# this little guy hopped into the house



## phebe121 (Oct 8, 2014)

This little guy hopped into my house not sure how he got in he was cold and lethargic so i put grass.and warm water to help him out hes looking better already


----------



## wellington (Oct 8, 2014)

Where do you live? If in a colder state, I would think he would have hibernated by now, it's pretty cold at night in most of the northern areas. Lucky he found you to help him out.


----------



## phebe121 (Oct 8, 2014)

Ya its cold here im in Cleveland Ohio and i would have thought he would be hibernating by now we have gotton little snow at night not enough to stick so he should have been somewhere safe but i guess it was my house but i set him up with water and grass dirt and some.bugs he looks better


----------



## phebe121 (Oct 8, 2014)

Looked up what kind he.is a gray tree frog


----------



## pepsiandjac (Oct 8, 2014)

omg he's so cute,i love frogs,thinking about getting some chinese tree frogs or red tree frogs


----------



## phebe121 (Oct 9, 2014)

Im with you there big eyes.r.just so cute during tge summer we have what we cann frog run at my house there everywhere.
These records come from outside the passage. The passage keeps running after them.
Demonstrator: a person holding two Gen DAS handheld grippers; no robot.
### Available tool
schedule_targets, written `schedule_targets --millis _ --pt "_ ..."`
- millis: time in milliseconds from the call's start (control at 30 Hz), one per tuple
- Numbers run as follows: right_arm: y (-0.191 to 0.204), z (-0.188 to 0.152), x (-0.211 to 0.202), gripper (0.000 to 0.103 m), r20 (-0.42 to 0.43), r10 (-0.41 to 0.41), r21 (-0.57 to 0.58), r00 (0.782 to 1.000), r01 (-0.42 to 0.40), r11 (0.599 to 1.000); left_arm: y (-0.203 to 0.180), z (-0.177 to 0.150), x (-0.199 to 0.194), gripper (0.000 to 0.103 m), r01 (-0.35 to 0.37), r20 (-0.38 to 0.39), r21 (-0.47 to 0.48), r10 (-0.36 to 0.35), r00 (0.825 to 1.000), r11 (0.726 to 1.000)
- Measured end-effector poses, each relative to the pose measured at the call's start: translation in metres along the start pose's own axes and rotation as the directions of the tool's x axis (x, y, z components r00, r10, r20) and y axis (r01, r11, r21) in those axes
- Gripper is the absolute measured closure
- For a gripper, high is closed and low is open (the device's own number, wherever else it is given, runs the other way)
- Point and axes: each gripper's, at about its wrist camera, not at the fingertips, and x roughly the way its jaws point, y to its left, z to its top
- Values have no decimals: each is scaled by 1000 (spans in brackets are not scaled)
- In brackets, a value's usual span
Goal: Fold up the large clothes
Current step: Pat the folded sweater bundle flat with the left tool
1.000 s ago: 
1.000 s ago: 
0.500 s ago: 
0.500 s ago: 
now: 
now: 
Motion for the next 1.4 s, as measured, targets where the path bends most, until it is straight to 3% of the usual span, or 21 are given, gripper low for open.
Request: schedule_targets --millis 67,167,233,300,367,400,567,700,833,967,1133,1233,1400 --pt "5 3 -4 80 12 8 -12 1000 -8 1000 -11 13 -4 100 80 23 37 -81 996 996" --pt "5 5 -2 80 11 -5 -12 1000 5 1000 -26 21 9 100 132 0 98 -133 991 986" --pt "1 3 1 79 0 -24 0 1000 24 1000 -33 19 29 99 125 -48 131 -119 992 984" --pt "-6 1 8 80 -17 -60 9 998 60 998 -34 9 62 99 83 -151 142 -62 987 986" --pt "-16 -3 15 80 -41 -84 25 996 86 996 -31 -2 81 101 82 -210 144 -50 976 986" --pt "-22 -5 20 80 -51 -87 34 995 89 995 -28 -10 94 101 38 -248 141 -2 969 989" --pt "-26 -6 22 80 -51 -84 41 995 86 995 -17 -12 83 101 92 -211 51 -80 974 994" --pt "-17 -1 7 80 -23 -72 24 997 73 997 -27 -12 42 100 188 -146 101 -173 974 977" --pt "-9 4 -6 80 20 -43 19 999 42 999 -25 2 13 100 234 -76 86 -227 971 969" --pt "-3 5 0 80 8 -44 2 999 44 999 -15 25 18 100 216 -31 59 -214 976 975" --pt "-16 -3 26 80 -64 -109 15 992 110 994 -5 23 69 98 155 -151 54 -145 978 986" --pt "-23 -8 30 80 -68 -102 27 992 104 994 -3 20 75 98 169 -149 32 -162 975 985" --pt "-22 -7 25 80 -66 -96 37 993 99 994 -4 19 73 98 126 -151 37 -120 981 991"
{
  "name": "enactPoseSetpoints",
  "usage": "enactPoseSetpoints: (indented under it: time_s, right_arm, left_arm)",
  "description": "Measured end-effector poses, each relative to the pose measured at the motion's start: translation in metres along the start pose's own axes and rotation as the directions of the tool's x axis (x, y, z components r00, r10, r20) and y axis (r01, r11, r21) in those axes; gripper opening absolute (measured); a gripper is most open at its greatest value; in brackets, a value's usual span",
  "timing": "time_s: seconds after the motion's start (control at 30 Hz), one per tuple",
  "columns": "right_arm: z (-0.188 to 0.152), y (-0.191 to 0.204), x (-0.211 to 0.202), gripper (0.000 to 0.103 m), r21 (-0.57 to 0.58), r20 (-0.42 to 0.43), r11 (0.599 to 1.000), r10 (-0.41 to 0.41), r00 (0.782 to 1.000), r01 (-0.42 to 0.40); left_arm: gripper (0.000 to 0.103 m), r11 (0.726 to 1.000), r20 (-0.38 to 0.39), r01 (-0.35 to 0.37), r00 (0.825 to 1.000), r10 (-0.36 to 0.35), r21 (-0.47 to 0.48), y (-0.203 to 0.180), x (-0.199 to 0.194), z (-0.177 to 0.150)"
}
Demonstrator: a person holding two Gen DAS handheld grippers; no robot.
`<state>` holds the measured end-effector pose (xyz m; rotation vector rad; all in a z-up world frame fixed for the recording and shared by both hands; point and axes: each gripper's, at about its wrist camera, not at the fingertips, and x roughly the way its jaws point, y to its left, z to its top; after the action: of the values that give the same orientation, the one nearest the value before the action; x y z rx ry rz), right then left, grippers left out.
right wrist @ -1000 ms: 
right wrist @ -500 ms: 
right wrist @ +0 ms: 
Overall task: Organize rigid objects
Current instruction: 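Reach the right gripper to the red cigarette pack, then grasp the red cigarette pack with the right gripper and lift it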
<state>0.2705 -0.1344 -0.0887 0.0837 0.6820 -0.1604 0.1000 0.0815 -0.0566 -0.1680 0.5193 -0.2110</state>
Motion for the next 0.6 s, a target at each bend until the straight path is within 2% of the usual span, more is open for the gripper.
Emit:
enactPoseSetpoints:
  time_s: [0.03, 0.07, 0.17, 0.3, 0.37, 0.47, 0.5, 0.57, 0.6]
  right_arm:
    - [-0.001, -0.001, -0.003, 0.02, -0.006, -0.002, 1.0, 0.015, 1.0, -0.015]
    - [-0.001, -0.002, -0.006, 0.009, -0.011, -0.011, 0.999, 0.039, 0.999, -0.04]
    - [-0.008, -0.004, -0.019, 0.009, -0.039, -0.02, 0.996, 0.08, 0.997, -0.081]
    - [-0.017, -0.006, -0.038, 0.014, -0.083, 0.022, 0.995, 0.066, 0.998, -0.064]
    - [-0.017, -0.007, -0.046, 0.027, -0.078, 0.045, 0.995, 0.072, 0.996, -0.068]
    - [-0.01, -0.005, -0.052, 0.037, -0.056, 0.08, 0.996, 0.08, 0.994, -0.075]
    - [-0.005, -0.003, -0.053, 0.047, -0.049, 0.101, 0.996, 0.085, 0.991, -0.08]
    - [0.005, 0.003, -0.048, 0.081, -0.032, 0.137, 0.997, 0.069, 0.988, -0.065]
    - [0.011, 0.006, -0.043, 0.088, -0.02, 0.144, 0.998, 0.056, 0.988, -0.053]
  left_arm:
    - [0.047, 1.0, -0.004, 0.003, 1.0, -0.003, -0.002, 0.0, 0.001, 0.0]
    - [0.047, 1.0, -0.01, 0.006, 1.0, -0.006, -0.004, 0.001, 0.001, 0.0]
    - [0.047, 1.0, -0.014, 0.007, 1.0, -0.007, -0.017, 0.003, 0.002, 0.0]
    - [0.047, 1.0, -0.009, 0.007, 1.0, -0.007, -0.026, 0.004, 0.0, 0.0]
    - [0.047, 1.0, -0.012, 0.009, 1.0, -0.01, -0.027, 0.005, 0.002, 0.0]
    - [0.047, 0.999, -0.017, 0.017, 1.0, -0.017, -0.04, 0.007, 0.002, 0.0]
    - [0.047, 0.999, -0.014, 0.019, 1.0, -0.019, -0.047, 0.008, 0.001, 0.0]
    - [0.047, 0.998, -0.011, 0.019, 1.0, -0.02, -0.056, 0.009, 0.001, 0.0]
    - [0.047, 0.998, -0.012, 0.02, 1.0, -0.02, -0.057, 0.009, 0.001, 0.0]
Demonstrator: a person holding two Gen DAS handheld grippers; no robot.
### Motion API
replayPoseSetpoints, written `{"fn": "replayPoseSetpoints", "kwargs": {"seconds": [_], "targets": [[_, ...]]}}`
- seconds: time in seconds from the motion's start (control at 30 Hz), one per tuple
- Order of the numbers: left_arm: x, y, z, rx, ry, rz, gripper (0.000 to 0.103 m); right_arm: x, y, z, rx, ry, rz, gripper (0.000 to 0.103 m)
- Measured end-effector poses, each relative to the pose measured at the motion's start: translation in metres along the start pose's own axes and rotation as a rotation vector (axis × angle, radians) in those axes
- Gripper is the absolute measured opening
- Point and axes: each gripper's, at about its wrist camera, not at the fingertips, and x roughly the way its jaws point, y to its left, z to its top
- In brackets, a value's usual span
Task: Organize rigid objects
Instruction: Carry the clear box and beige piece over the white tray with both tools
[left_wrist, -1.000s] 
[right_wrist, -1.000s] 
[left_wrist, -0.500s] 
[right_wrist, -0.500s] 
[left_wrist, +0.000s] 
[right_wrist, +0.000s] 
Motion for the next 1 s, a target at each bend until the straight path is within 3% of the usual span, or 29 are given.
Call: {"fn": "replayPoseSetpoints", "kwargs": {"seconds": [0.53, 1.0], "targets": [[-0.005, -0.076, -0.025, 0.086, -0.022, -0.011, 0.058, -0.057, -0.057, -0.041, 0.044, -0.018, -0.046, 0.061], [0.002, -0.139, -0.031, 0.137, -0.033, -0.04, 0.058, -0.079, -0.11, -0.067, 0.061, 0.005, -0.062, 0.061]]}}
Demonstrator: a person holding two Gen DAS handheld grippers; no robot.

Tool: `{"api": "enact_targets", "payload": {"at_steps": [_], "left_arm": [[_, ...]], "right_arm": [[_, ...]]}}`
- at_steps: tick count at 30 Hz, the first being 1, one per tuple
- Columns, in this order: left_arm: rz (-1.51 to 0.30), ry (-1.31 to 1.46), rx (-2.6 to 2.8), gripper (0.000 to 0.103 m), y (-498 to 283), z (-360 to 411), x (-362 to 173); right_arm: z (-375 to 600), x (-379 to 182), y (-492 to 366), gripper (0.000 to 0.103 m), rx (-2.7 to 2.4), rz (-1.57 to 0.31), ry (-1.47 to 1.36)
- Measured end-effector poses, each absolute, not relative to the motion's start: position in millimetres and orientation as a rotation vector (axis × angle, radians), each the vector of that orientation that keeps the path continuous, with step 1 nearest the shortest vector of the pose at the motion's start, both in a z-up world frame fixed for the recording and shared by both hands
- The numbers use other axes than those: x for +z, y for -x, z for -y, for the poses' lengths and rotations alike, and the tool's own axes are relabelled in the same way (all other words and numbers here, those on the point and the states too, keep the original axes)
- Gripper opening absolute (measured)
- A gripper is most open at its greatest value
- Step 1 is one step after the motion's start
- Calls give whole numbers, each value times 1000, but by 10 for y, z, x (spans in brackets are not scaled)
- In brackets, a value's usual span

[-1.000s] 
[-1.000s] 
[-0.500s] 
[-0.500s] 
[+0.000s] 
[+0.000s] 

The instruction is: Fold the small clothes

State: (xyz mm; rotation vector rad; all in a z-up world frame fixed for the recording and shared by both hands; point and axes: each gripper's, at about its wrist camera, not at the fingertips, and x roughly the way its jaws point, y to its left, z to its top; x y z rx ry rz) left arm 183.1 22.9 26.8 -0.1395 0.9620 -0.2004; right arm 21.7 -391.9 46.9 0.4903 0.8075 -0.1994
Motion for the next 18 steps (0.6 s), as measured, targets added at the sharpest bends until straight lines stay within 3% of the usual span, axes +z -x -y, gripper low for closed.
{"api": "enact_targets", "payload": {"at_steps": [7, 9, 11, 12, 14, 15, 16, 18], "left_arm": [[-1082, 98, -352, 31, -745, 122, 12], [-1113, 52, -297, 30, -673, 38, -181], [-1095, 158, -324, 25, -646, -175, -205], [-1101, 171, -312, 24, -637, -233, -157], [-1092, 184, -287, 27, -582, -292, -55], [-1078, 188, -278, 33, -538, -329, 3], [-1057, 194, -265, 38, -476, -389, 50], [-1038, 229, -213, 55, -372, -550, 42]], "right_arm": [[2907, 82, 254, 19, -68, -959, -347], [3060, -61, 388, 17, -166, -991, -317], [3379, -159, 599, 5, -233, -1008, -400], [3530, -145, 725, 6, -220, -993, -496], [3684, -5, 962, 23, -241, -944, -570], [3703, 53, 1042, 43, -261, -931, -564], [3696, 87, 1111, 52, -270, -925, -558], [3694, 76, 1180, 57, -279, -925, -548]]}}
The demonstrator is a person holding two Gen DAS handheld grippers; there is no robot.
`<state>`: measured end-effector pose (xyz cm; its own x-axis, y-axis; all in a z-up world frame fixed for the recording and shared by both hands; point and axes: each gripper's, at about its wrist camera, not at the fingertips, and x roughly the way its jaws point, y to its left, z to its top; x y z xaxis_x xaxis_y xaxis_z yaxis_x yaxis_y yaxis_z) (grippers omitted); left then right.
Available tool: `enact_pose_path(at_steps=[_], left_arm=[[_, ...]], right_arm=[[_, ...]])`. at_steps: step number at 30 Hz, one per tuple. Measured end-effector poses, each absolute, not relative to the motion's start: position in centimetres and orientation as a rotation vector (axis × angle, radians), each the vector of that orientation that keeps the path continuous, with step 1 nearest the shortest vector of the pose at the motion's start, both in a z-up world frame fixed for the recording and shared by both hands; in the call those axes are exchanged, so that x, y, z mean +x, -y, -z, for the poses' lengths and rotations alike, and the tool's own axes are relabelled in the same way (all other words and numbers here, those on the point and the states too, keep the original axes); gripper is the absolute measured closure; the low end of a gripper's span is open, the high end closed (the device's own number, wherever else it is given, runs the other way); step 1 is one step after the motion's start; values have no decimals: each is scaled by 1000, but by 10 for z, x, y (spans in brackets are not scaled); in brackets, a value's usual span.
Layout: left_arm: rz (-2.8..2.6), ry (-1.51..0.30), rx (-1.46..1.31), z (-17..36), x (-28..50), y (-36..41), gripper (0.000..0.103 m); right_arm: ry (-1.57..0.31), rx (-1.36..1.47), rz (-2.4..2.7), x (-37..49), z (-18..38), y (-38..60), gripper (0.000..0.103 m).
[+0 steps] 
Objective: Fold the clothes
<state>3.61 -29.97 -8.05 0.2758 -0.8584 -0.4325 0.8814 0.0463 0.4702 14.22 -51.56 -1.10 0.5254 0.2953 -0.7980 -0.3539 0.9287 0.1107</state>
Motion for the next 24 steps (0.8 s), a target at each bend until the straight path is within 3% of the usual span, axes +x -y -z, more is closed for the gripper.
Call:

This one should have been hibernating but i guess he wanted a home instead


----------



## Yellow Turtle01 (Oct 9, 2014)

I would LOVE to get a frog someday... thinking White's Tree Frog because they can be so social... I wonder why he wasn't hibernated by now?


----------



## phebe121 (Oct 9, 2014)

I wounder to but hes doing good this morning


----------



## Yellow Turtle01 (Oct 9, 2014)

Here's something that can help until he can be released -http://www.amphibiancare.com/frogs/caresheets/graytreefrog.html-funny thing is, the only wild frog I've ever seen around here was the enormous green frog that was on a tree! I mean, he was HUGE! I never found out what he was, though


----------



## ZEROPILOT (Oct 9, 2014)

Cricket time!


----------



## phebe121 (Oct 9, 2014)

Yep crickets he loves them thanks for the frog care sheet he will be happy here im sure lol we get toads and tree frogs


----------



## Prairie Mom (Oct 9, 2014)

SO CUTE! I'm glad you have been helping him so well. Now, what are you going to do with him?


----------



## phebe121 (Oct 9, 2014)

Well its to.cold.to release him so he will be a new member of my house and we be loved and takin care of and will get fat and happy


----------



## Prairie Mom (Oct 9, 2014)

phebe121 said:


> Well its to.cold.to release him so he will be a new member of my house and we be loved and takin care of and will get fat and happy


Congratulations! It looks like the frog knew exactly what home to choose


----------



## lisa127 (Oct 9, 2014)

It is weird that he's still out and about. I live in the Cleveland area as well and it's been quite cold lately!


----------



## Prairie Mom (Oct 9, 2014)

lisa127 said:


> It is weird that he's still out and about. I live in the Cleveland area as well and it's been quite cold lately!


I'm a firm believer that sometimes people and animals are placed into our hands for a reason. I have seen this throughout my life so much. Not everything is a coincidence. I bet this little guy needed you guys and was sent exactly where he needed to go.


----------



## phebe121 (Oct 9, 2014)

Yes its been vary cold 45 outside right now he would be so cold i belive he needed help and was asking for it since he wasnt smart enough to hibernate now hes warm n happy


----------



## phebe121 (Oct 11, 2014)

Update hea doing well and this is.him next to a pin cricket its like the tinest


----------



## phebe121 (Nov 4, 2014)

This is what pump yellowbelly looks like when he wants another cricket the blue tank are the crickets he just stairs at them well i put 3 in there for him watching him hunt for them is cool


----------



## phebe121 (Nov 4, 2014)

Iv already had to but him in a bigger tank hes the size of a finger tip now


----------